Однако Пушкин в «Истории Пугачева» ссылается на слова Дмитриева, что «Державин повесил двух мужиков более из поэтического любопытства, нежели из настоящей необходимости».
Спасает Державина поэзия, вернее, ода «Фелице» – умная, тонкая лесть Екатерине II и злая сатира на придворных вельмож. Когда враги в очередной раз одолевали Гаврилу Романовича, он написал оду «Изображение Фелицы» и, о чудо, Державин – кабинет-секретарь императрицы, ее ближайший сотрудник.
И тут Муза, которую поэт использовал как золотую рыбку, разгневалась на Державина: Екатерина требует от него хвалебных од в духе Фелицы, а Державин, запираясь неделями, не может написать ни строки – вдохновение оставило его.
Перу Державина принадлежит «Водопад», поражавший своих современников своим великолепием, буйством красок; пленительная «Жизнь званская», «Снигирь», «На смерть Суворова» – произведения, которыми Державин торил, прокладывал, мостил путь Пушкину.
А чтобы можно было на зуб попробовать, извольте – державинская аллитерация:
Вы, нынешние, – нут-ка!
А вот рык старого льва:
«Старик Державин нас заметил и, в гроб сходя, благословил…» Пушкин гордился тем, что именно Державин передал ему поэтическую лиру.
Радищев Александр Николаевич
Радищев был управляющим Петербургской таможней; всем было известно, что он не берет взяток, над Радищевым смеялись в лицо – тут бы правительству и насторожиться, поведение Радищева было вызывающим и провокационным.
Ко времени написания «Путешествия из Петербурга в Москву» он находился под влиянием мартинистов, членов тайного, полурелигиозного – полу-политического общества, в учении которых странным образом сочеталось вольнодумство и мистика.
«Таинственность воспламенила его воображение. Он написал свое «Путешествие из Петербурга в Москву», сатирическое воззвание к возмущению, напечатал в домашней типографии и спокойно пустил в продажу».
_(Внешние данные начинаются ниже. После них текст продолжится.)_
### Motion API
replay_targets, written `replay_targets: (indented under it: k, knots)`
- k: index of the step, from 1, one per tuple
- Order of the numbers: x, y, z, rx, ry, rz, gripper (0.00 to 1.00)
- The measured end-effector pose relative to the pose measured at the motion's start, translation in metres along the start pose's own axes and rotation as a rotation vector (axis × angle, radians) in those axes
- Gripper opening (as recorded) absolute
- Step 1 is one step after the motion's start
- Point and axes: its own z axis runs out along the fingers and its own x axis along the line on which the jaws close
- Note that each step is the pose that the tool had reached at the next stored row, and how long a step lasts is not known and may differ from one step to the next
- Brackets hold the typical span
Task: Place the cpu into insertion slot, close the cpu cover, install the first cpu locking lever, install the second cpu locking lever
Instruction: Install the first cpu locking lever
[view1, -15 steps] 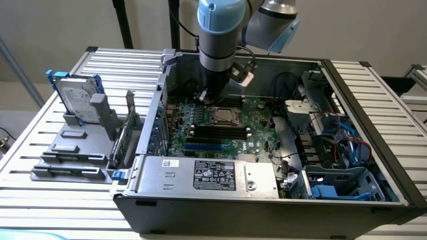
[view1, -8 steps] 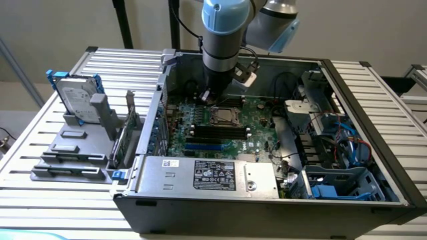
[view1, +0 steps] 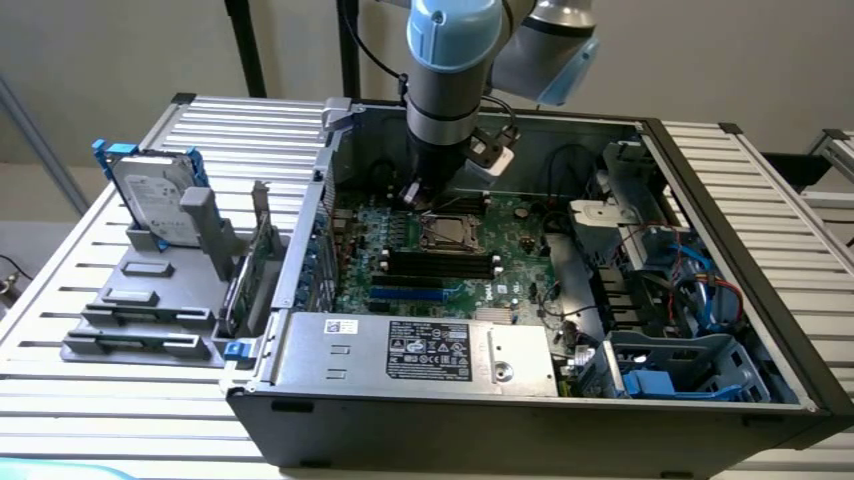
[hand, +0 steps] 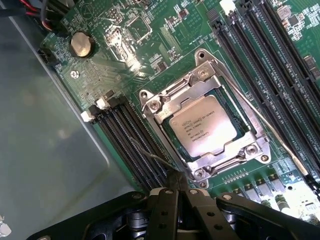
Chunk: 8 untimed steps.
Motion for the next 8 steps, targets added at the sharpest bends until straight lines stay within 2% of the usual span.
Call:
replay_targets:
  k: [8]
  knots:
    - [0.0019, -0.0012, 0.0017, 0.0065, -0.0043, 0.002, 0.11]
Он был арестован, Екатерина II заклеймила его бунтовщиком хуже Пугачева; на полях книги, где Радищев призывает освободить крестьян, она начертала: «Никто не послушает!»
Радищева приговорили к смертной казни, отца четырех детей, оставшихся без матери. Так ли уж была опасна книга Александра Николаевича? Нет, разумеется, – крестьяне читать не умели, а помещики, «звери алчные, пиявицы ненасытные», оставлявшие крестьянину «один только воздух», Радищева действительно не послушали бы.
Какие-то опивки совести колыхнулись в Екатерине – Радищева затолкали в кибитку и выкинули в Сибирь, за 7000 верст.
Полиции было велено злонамеренную книгу отбирать и сжигать, такая же участь постигла и нераспроданную часть тиража; конечно же «Путешествие» тут же взлетело в цене, Пушкин свой экземпляр приобрел за 200 рублей; до наших дней дошло около сотни рукописных копий и два десятка книг.
Павел I вернул Радищева из ссылки, Александр I позвал его на службу и несчастный решил «осчастливить Россию». Начальник Александра Николаевича, граф Завадовский, участник суда над Радищевым, прочитавши какой-то прожект, с досадой сказал: «Никак не уймешься, опять за свое».
Ничего эти слова не значили, но нервы Радищева были расстроены, дома он объявил: «Вот, детушки, опять Сибирь», и отравился.
«<Мы> не можем в нем не признать преступника с духом не обыкновенным, политического фанатика, заблуждающегося, конечно, но действующего с удивительным самоотвержением и с какой-то рыцарской совестливостью», – Пушкин.